Since India booted out the British in 1947, the country's elections have been one of the democratic world's great marvels.
Any election in a large country poses logistical challenges — just look at some of the lines at polling places in the US. Those challenges were multiplied a hundred-fold in a post-colonial country full of villages without electricity or running water. Yet India's nonpartisan Election Commission has somehow managed to run consistently well-regarded contests for decades.
The 2024 election has been a lengthy process. Voting began on April 19 and has proceeded in seven stages until a conclusion on June 1. Results are expected just three days later, on June 4.
India has a parliamentary political system: control of the prime minister's office is determined by majority vote in the Lok Sabha, the legislature's lower house. This means that, outside of Modi's own constituency in the northern city of Varanasi, Indian voters aren't directly casting ballots for him. Instead, they're voting for the local members of his Bharatiya Janata Party (BJP) or its many rivals.
But there's no doubt that the prime minister is taking center stage in this contest. He's running for a third term, which is exceptionally rare in Indian politics. Only two other prime ministers — Jawaharlal Nehru and Indira Gandhi, the most influential leaders in India's post-independence history — have won three separate elections.
There's reason to believe that Modi belongs on that "most influential" list, for better or (more likely) for worse. Since first taking office in 2014, he has aimed to transform the very identity of the Indian state. He has already made a lot of headway.
Post-independence India is a formally secular state. Nehru and India's other founding leaders, like the jurist B.R. Ambedkar, believed that such a complex and diverse society — India has 22 official languages and multiple religions — could not survive on sectarian lines.
Even before independence, however, a counter-movement called the Rashtriya Swayamsevak Sangh (RSS) took the opposite position: that India is a state for Hindus, with Muslims and other religious minorities positioned as interlopers (or worse). The BJP is the electoral wing of the RSS; Modi has been a member of the RSS since he was eight years old.

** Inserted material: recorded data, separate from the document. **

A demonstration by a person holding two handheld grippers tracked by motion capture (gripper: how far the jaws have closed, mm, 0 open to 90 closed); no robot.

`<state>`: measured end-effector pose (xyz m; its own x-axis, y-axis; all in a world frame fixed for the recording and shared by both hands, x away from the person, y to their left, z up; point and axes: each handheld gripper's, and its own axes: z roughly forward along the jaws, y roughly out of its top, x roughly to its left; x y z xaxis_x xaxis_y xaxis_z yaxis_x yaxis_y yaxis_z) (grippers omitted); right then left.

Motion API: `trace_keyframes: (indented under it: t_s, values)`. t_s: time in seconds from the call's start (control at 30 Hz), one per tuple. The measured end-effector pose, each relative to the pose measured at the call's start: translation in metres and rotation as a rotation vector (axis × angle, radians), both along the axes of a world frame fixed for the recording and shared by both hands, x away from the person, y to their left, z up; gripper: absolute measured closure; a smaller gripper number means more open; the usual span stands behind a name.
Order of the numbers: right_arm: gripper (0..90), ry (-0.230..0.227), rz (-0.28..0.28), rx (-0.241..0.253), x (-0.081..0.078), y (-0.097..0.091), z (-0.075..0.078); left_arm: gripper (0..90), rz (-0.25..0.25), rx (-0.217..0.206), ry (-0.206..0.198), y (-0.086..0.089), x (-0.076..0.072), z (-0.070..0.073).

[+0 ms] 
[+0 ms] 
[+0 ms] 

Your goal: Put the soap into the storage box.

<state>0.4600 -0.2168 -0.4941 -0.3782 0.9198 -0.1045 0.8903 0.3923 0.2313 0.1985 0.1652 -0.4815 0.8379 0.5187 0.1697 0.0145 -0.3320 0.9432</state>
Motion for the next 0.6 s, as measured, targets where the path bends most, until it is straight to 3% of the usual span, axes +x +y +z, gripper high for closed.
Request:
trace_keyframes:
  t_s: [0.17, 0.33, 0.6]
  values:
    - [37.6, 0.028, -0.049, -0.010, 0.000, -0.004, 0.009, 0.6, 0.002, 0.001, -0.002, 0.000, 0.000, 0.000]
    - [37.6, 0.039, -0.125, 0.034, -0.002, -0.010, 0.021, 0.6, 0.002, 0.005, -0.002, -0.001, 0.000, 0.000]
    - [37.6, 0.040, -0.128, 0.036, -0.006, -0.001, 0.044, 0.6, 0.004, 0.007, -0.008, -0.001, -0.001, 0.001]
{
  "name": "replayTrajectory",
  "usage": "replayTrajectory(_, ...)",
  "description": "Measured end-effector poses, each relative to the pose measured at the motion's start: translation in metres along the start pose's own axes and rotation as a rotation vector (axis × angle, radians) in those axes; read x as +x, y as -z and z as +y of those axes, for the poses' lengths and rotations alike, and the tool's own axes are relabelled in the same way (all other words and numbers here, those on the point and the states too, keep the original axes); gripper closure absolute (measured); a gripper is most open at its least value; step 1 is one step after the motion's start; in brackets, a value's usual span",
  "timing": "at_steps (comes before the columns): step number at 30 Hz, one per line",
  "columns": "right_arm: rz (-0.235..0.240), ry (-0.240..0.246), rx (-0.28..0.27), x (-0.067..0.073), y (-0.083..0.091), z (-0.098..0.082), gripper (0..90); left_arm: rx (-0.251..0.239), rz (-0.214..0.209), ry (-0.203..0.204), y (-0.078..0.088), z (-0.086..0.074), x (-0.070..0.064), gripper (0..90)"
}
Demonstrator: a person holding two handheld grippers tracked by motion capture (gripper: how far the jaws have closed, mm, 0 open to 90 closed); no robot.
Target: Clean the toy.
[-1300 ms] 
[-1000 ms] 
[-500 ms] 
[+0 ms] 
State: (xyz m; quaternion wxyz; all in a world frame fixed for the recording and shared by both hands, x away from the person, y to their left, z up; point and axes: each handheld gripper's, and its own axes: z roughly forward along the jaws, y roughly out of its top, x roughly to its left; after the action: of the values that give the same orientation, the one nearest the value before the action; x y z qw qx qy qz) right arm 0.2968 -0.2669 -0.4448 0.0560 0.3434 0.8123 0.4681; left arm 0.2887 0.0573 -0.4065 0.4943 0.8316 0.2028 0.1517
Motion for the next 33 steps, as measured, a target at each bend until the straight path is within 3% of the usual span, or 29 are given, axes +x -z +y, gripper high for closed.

The principal goal of Modi's time in office has been turning RSS ideology, called Hindutva, into the ruling doctrine of the Indian government. He has been remarkably successful: Longstanding Hindutva goals, once seen as unlikely extremist dreams, have become reality. Examples include passing a citizenship law that discriminates against Muslims and revoking the self-determination rights of Jammu and Kashmir, India's only Muslim-majority state.
To ensure nothing can stand in the way, Modi has taken a sledgehammer to Indian democracy. His government has jailed opposition political leaders, helped friendly oligarchs consolidate control over the press, intimidated the courts, repressed protests, twisted election law, and undermined the independence of the Election Commission. His government's repression has gone international: In a recent piece, I revealed the existence of an extensive campaign to threaten American critics of Modi's human rights record into silence.
There's every indication Modi's crackdown on both democracy and minority rights will continue if the BJP triumphs in this election. Which means the stakes basically couldn't be higher.